The reason Apple devices and those using Google’s mobile OS will be able to stay dominant is because both have a significant platform advantage: the availability of software and content from development and publishing partners. It’s an advantage that In-Stat thinks will be insurmountable for competitors, and the recent cautionary tale of HP’s TouchPad seem to back that assumption up.
While many were impressed with webOS, the mobile operating system powering the TouchPad, and not offended by the hardware itself (which did have more in common with the original iPad than the current model, despite competing for consumers’ dollars with the newer Apple device), third-party developer support was severely lacking when compared to the iOS and Android ecosystems.

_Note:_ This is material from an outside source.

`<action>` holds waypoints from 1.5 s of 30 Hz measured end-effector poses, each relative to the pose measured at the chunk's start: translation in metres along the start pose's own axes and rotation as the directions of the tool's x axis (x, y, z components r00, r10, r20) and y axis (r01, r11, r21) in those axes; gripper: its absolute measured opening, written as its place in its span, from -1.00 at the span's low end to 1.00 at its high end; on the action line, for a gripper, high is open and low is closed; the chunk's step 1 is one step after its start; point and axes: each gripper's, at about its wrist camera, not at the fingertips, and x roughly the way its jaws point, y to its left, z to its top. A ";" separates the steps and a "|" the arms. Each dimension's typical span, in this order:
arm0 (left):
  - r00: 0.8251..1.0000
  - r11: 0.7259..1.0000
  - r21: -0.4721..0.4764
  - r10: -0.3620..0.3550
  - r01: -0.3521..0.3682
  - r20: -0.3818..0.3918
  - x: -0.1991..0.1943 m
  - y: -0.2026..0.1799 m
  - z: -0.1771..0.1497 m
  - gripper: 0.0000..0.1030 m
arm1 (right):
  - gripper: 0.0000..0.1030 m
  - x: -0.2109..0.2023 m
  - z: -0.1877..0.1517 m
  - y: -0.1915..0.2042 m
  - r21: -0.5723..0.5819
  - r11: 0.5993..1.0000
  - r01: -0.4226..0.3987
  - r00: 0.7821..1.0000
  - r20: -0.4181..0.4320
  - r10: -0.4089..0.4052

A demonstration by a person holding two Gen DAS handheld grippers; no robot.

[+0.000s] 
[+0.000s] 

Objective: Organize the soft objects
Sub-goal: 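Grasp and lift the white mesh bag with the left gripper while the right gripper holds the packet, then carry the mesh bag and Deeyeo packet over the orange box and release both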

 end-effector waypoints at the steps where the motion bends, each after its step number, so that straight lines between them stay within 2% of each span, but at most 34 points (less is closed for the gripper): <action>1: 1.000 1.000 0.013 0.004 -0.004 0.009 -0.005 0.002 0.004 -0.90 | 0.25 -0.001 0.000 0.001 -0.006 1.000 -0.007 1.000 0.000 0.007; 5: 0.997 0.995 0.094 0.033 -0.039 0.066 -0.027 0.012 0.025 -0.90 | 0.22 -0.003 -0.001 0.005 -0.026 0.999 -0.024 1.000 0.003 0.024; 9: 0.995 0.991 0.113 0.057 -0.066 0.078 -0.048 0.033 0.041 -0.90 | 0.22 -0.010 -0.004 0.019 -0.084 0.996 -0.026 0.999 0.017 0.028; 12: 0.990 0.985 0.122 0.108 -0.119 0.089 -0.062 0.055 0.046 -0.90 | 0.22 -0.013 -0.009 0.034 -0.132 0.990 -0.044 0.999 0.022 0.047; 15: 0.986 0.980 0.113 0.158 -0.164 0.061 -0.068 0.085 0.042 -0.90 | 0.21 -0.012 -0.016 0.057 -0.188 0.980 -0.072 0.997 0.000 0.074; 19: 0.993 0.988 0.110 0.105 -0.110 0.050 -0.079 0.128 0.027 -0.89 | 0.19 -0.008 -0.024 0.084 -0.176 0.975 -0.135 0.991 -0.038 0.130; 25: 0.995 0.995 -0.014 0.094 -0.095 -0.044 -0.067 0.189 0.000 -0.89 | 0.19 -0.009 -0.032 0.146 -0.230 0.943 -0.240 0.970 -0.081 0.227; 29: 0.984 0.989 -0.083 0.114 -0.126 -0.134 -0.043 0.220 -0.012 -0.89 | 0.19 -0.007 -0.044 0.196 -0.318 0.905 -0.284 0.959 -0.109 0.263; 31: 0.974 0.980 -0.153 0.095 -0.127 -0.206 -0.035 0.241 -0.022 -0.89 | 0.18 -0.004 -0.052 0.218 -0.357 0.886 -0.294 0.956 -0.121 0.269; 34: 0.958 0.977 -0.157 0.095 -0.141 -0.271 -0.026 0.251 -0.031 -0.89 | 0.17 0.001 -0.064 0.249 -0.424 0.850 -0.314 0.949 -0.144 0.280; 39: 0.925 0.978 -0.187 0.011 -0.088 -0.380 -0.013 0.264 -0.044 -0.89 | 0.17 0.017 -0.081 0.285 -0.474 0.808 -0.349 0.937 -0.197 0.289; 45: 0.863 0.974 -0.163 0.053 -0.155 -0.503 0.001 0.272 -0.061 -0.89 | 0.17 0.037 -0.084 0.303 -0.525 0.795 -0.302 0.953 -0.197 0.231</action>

In-Stat also predicts that the overall tablet market will grow to 250 million shipments by 2017, up from around 17 million in 2010. New devices from Apple, Motorola, LG and HTC will help spur that growth, according to the report, as well as new devices from BlackBerry. It’s that last one I’m not so sure about. RIM’s PlayBook isn’t doing so hot so far, and we’ve heard that carrier support is eroding for the device, at least in the U.S. In-Stat even acknowledges that “wireless operator business models could have a tremendous impact on future tablet demand,” and I agree; subsidies will help non-Apple devices catch up. If RIM is already being locked out in that regard for poor performance, it seems unlikely that new tablet designs from the BlackBerry maker could turn the tide.

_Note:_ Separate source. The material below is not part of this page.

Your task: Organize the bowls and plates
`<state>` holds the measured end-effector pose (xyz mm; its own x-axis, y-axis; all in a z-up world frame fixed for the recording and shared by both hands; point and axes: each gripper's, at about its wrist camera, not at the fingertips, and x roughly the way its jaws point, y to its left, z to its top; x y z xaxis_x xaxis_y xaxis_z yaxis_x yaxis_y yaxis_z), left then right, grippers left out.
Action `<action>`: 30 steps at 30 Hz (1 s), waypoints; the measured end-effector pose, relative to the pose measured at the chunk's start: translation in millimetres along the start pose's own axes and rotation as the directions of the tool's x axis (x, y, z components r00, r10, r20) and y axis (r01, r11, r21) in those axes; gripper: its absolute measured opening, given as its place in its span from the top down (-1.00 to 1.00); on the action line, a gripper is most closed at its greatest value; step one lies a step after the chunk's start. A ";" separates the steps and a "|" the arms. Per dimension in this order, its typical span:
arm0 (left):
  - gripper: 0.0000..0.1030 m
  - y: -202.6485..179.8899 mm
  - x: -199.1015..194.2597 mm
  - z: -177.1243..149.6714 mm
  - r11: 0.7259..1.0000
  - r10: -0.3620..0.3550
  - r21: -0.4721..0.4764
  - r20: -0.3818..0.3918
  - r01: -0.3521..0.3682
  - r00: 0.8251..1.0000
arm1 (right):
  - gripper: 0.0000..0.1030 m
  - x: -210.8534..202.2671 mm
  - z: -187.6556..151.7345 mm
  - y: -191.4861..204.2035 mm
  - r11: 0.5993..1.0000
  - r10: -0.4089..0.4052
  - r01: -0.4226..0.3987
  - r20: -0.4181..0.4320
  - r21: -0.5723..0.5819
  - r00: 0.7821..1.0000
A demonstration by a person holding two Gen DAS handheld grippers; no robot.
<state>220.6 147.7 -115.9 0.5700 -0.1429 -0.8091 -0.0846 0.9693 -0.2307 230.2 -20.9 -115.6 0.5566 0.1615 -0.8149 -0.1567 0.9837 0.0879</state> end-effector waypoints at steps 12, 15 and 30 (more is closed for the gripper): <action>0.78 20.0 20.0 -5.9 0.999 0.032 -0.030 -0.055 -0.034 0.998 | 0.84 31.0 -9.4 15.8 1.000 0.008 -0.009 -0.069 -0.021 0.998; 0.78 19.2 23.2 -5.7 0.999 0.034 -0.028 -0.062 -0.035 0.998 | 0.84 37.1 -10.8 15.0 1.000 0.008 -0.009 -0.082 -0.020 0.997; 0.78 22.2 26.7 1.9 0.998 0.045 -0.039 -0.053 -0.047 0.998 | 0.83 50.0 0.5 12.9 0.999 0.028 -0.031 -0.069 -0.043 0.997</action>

One final highlight from the In-Stat report: The company predicts 9- to 11-inch devices to rule the roost, with 56 percent of the tablet market. I agree that larger screens will continue to beat out smaller devices, but I question whether it will even be that close of a race. As of yet, 7-inch devices haven’t really proved their viability: Samsung’s Galaxy Tab is the best-selling example, and it still doesn’t seem to have come close to the iPad’s numbers, even if you count shipments instead of sales.

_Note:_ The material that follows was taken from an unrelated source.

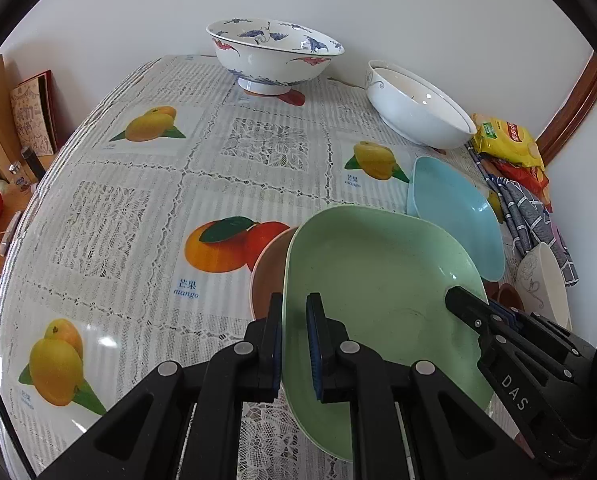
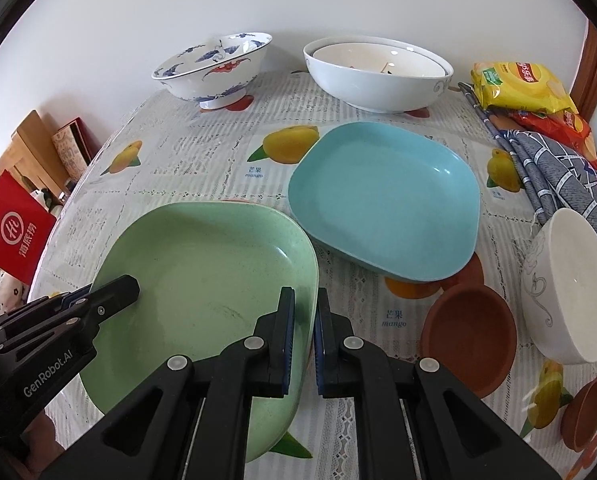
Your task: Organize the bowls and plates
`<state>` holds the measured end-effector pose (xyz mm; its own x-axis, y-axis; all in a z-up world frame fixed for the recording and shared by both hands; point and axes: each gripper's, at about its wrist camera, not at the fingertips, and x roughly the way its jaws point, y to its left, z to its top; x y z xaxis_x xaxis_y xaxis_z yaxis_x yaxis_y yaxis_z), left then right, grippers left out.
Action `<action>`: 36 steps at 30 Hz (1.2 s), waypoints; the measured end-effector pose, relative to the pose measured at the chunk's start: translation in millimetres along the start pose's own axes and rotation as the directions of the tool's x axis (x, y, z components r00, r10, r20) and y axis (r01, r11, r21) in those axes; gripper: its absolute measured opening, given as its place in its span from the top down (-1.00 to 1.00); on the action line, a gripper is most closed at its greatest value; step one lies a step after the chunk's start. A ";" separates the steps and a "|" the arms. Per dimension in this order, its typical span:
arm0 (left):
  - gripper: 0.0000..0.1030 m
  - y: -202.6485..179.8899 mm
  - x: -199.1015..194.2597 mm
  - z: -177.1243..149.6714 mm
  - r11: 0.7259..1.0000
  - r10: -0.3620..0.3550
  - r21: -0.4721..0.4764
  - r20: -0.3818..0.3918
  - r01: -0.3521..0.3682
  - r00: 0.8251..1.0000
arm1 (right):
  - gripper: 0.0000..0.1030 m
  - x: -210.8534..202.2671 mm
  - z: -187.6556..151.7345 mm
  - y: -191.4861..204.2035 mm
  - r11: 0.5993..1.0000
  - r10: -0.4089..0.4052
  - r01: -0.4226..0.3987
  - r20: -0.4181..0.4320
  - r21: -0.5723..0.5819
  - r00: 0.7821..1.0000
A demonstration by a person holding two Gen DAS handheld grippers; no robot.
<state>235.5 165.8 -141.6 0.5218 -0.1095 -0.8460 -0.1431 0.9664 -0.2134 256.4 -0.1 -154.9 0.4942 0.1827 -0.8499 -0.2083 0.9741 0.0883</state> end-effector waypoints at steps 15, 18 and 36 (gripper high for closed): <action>0.78 8.9 -0.6 3.1 1.000 0.024 -0.015 -0.018 -0.024 1.000 | 0.74 10.9 12.1 12.6 0.997 0.041 -0.038 0.035 -0.072 0.999; 0.78 10.4 -3.8 3.0 0.999 0.039 -0.015 -0.021 -0.039 0.999 | 0.74 13.4 15.0 16.4 0.995 0.052 -0.048 0.039 -0.091 0.998; 0.23 10.2 -26.5 -12.3 0.999 0.048 -0.019 -0.013 -0.048 0.999 | 0.45 -19.5 11.5 9.6 0.990 0.087 -0.076 0.085 -0.122 0.993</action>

I fully agree with In-Stat that the tablet market will expand by leaps and bounds in the next few years, and I also agree that iOS and Android will lead that expansion. But I’m not sure that Android will make up as much of that expansion as In-Stat suggests. Google is beset on all sides by patent claims that call in to question Android’s future, and it has yet to release a solid version of its mobile OS that really stands up well on tablet hardware. One thing’s for sure: Apple has a seat at the head of the tablet table, and that’s a very good place to be, if recent trends are any indication.